The input
#####

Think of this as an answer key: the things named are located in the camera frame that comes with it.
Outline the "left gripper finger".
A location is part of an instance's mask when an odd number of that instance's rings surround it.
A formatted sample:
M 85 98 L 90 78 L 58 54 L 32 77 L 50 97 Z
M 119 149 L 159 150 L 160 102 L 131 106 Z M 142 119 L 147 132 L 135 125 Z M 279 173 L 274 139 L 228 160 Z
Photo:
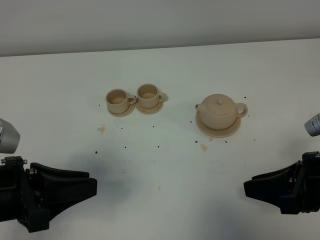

#####

Exercise prompt
Quote the listing above in full, except for the pictures.

Your response
Think of this as an answer key: the things named are located in the camera frame that comes with it.
Outline the "left gripper finger".
A location is part of an instance's mask when an odd number of that instance's rings surround it.
A formatted sample:
M 85 98 L 90 78 L 58 54 L 32 77 L 50 97 Z
M 119 149 L 159 150 L 160 102 L 131 106 Z M 142 119 L 147 132 L 135 125 Z M 279 173 L 274 139 L 228 160 Z
Photo:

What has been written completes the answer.